TRY IT
Give again the lines of the data from its first line through the line with "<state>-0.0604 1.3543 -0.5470". Change nothing.

(Items listed in a dataset)
=====
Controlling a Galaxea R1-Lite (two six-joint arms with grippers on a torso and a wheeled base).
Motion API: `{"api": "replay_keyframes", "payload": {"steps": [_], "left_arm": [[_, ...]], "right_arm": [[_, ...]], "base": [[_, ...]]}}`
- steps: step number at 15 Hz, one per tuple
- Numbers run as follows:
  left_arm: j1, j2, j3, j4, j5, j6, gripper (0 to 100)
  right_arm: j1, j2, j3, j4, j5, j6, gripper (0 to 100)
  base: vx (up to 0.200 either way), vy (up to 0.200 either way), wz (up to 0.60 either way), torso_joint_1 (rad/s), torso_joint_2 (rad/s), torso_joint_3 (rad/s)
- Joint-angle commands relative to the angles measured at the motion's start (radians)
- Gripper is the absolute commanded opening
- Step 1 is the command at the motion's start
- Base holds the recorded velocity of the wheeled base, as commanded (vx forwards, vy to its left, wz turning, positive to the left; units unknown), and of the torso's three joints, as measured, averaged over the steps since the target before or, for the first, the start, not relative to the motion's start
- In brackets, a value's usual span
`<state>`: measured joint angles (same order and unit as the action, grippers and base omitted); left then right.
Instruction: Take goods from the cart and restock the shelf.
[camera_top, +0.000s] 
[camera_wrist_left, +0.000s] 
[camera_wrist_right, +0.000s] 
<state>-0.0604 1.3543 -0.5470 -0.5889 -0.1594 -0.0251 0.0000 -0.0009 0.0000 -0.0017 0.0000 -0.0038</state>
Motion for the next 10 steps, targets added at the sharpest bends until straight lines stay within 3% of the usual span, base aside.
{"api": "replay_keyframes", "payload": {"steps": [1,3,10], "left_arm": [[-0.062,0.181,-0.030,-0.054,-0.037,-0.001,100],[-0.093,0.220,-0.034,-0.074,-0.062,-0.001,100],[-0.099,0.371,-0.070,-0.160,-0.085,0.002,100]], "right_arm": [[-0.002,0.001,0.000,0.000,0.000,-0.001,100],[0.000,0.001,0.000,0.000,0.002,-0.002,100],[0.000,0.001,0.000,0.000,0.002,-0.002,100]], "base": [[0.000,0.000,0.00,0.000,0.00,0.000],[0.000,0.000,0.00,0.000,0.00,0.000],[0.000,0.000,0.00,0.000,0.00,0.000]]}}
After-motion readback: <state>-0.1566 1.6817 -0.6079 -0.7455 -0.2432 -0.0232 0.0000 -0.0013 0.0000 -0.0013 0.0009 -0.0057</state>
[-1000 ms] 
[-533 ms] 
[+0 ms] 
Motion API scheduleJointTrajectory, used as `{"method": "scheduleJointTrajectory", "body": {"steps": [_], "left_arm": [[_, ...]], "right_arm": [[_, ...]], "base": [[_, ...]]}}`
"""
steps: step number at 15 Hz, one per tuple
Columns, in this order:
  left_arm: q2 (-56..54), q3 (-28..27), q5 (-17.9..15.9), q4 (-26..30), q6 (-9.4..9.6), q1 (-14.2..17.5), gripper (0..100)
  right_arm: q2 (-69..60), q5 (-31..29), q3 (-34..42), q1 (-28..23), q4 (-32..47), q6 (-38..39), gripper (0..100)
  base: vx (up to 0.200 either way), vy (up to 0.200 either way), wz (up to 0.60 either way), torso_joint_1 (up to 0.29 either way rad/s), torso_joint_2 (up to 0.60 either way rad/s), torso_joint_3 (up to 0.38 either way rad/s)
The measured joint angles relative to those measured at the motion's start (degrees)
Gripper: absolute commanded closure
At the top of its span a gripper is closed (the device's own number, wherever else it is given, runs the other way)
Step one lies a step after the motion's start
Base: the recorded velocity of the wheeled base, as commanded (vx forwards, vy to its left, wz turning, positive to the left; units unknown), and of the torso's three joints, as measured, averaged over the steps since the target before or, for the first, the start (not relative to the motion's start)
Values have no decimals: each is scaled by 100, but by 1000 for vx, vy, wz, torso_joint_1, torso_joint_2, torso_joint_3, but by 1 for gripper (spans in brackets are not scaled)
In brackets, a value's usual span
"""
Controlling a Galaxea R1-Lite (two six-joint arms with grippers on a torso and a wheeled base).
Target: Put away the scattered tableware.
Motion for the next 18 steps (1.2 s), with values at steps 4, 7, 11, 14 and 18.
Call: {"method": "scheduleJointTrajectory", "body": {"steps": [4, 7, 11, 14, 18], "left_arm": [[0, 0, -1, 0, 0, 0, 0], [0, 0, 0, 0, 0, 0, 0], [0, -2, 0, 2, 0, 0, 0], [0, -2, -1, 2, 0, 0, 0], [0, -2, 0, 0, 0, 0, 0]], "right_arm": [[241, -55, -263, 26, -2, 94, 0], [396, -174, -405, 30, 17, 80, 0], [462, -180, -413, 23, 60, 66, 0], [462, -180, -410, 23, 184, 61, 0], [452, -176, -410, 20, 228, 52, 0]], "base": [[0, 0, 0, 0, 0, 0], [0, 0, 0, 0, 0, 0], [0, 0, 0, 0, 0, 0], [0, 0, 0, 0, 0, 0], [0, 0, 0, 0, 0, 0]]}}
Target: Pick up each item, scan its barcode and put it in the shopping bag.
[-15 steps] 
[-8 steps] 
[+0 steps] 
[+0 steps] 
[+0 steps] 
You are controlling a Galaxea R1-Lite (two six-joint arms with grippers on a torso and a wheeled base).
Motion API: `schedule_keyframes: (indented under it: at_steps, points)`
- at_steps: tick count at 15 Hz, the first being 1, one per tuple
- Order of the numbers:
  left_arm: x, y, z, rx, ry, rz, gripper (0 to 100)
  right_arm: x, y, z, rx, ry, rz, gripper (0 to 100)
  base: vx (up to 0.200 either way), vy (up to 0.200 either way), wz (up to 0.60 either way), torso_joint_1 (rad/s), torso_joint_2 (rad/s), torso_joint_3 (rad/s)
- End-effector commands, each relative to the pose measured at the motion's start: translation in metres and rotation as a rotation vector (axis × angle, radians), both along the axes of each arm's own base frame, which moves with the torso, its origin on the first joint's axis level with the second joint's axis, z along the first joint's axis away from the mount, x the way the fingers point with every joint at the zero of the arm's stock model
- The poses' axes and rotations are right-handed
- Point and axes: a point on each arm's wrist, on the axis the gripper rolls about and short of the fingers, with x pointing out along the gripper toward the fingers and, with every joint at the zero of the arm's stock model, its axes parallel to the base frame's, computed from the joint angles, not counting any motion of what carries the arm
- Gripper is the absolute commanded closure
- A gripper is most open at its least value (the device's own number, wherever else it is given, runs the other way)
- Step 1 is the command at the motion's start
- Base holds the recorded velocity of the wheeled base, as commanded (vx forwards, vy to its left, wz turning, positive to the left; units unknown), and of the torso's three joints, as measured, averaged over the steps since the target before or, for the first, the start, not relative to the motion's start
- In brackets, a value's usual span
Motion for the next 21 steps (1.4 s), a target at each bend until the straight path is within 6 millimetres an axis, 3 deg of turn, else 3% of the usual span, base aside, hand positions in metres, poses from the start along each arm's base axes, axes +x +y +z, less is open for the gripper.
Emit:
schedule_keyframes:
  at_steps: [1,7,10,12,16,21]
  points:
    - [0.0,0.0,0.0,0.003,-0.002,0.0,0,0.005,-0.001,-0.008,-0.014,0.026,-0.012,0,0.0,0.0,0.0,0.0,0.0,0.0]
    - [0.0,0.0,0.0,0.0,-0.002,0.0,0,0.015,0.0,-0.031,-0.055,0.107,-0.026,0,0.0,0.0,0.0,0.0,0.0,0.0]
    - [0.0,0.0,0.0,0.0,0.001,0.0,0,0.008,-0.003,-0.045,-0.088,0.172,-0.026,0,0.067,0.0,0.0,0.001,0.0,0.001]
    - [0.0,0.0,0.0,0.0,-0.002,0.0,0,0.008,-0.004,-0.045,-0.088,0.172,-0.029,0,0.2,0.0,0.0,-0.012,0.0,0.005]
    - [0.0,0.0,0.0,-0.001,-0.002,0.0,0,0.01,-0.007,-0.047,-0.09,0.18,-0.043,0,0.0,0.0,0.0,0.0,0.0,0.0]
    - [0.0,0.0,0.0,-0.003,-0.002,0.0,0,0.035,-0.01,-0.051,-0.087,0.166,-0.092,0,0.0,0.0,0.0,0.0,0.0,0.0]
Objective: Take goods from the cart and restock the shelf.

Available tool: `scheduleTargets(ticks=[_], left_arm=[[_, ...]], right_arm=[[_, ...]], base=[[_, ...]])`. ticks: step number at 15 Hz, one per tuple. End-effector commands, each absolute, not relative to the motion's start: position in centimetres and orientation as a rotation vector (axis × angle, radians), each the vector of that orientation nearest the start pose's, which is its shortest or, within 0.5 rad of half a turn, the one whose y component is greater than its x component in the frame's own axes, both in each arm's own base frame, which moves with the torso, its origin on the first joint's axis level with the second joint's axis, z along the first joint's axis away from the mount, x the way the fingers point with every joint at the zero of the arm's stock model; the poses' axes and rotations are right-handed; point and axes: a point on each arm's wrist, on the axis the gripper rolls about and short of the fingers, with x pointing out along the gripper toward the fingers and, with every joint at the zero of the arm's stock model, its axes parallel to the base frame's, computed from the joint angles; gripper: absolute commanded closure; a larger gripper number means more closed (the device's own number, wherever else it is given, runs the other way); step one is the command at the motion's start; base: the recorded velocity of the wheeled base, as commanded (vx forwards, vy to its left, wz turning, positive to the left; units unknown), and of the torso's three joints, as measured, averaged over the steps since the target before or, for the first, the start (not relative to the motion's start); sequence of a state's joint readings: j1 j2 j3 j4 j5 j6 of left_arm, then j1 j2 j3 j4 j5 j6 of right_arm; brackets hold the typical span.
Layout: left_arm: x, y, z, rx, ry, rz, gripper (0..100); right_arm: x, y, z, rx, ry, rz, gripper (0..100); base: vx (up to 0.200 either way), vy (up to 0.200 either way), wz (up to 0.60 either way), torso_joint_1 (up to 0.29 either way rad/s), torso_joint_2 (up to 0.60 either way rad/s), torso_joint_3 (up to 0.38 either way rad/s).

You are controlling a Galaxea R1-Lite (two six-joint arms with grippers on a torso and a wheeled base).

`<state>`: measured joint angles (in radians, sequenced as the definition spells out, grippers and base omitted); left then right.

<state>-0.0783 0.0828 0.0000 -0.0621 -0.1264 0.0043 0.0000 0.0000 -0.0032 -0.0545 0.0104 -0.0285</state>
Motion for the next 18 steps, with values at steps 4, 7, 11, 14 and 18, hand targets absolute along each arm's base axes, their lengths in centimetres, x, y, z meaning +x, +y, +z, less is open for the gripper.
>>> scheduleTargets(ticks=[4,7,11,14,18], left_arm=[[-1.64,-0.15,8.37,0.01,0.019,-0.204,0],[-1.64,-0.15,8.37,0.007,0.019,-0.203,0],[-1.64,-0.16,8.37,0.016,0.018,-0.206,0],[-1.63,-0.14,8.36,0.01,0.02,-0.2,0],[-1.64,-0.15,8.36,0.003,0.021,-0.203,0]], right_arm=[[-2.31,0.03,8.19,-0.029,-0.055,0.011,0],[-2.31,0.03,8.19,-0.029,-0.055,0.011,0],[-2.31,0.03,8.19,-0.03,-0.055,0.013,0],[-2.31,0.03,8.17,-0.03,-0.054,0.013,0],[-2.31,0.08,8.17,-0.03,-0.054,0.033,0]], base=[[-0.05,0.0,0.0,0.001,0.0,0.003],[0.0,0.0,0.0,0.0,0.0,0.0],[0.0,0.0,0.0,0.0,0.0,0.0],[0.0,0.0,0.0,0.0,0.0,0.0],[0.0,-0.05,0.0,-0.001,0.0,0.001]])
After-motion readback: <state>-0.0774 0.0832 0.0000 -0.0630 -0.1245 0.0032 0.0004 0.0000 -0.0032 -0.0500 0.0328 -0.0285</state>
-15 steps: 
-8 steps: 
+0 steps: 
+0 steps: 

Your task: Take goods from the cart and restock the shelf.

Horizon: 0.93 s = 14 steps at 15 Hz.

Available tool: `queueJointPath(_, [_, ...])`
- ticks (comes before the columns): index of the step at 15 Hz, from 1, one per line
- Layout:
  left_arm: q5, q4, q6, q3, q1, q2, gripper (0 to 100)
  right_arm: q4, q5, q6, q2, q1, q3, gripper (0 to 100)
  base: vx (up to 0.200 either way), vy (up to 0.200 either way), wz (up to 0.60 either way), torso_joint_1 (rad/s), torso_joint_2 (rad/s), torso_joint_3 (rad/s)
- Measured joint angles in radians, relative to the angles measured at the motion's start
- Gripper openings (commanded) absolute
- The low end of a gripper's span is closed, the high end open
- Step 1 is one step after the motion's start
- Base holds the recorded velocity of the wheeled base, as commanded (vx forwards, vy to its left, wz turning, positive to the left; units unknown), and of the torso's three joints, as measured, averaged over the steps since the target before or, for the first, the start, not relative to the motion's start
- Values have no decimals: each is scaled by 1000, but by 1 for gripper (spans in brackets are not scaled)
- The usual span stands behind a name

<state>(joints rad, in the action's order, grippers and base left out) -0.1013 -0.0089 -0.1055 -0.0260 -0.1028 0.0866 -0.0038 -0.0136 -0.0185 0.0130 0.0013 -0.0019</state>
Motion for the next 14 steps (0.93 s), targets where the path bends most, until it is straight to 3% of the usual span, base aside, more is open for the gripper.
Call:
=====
RESULT OF THE TASK
Controlling a Galaxea R1-Lite (two six-joint arms with grippers on a torso and a wheeled base).
Motion API: `{"api": "replay_keyframes", "payload": {"steps": [_], "left_arm": [[_, ...]], "right_arm": [[_, ...]], "base": [[_, ...]]}}`
- steps: step number at 15 Hz, one per tuple
- Numbers run as follows:
  left_arm: j1, j2, j3, j4, j5, j6, gripper (0 to 100)
  right_arm: j1, j2, j3, j4, j5, j6, gripper (0 to 100)
  base: vx (up to 0.200 either way), vy (up to 0.200 either way), wz (up to 0.60 either way), torso_joint_1 (rad/s), torso_joint_2 (rad/s), torso_joint_3 (rad/s)
- Joint-angle commands relative to the angles measured at the motion's start (radians)
- Gripper is the absolute commanded opening
- Step 1 is the command at the motion's start
- Base holds the recorded velocity of the wheeled base, as commanded (vx forwards, vy to its left, wz turning, positive to the left; units unknown), and of the torso's three joints, as measured, averaged over the steps since the target before or, for the first, the start, not relative to the motion's start
- In brackets, a value's usual span
`<state>`: measured joint angles (same order and unit as the action, grippers and base omitted); left then right.
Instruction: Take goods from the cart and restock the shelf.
[camera_top, +0.000s] 
[camera_wrist_left, +0.000s] 
[camera_wrist_right, +0.000s] 
<state>-0.0604 1.3543 -0.5470 -0.5889 -0.1594 -0.0251 0.0000 -0.0009 0.0000 -0.0017 0.0000 -0.0038</state>

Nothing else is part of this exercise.